Note that this procedure is for cluster changes only. For permanent package modifications, you would Reconfigure a Package. Also note that in order to maintain a package definition in the cluster, there must be appropriate references in the cmcheckconf and cmapplyconf commands:
Halting a Package - You halt a MC/ServiceGuard package when you wish to bring the package out of use but wish the node to continue in operation. Halting a package has a different effect than halting a node. When you halt a node, its packages may switch to adoptive nodes, assuming that package switching is enabled for them. When you halt a package, it is disabled from switching to another node, and must be restarted manually on another node or on the same node. For example, use the cmhaltpkg command to halt a package, as follows:
# cmhaltpkg <package name>
This command halts the package and disables it from switching to another node.
Moving a Package - Before you can move a package, you must halt it on its current node using the cmhaltpkg command. This action not only halts the package, but also disables package switching back to the node on which it is halted.

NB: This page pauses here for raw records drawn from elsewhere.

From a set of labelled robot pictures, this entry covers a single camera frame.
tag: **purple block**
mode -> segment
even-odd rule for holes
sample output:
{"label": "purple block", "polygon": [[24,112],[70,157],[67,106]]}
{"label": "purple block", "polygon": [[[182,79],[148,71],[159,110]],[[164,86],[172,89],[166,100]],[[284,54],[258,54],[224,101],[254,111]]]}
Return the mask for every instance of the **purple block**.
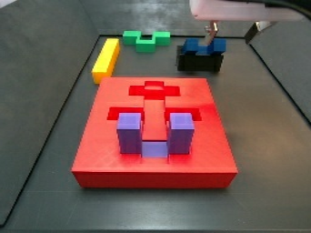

After you halt the package you must restart it and enable package switching. You can do this by issuing the cmrunpkg command followed by the cmmodpkg command can be used with the –n option to enable a package to run on a node if the package has been disabled from running on that node due to some sort of error. If no node is specified, the node from which the command is issued is the implied node. For example:
# cmhaltpkg –n <node-name-2> <package name>
# cmrunpkg –n <node-name-l> <package name>
# cmmodpkg –e <package name>
This procedure is useful when a failover has occurred and you want to push the package back to its primary node.
Reconfiguring a Package - To make a permanent change in package configuration, you must use the following steps:
Halt the package
On the primary node, reconfigure the package by editing the package configuration file: /etc/cmcluster/<database directory>/<package name>.conf
To modify the package control script, edit the package control script directly: /etc/cmcluster/<database directory>/<package name>.ctl . Any changes in service names will also require changes in the package configuration file.
Copy the modified control script to all nodes that can run the package.
Use the cmcheckconf command to check the ASCII cluster configuration file and package configuration file. For example:
NOTE: For package changes that only involve modifications of the package control file, etc/cmcluster/<database directory>/<package name>.ctl , it is only necessary to halt that package, make the necessary system changes, modify the package control file and distribute it, then restart that package. Changes in the package control file that do not affect the package configuration file include, but are not limited to changes in the package run and/or halt commands or logical volume changes in existing package volume groups.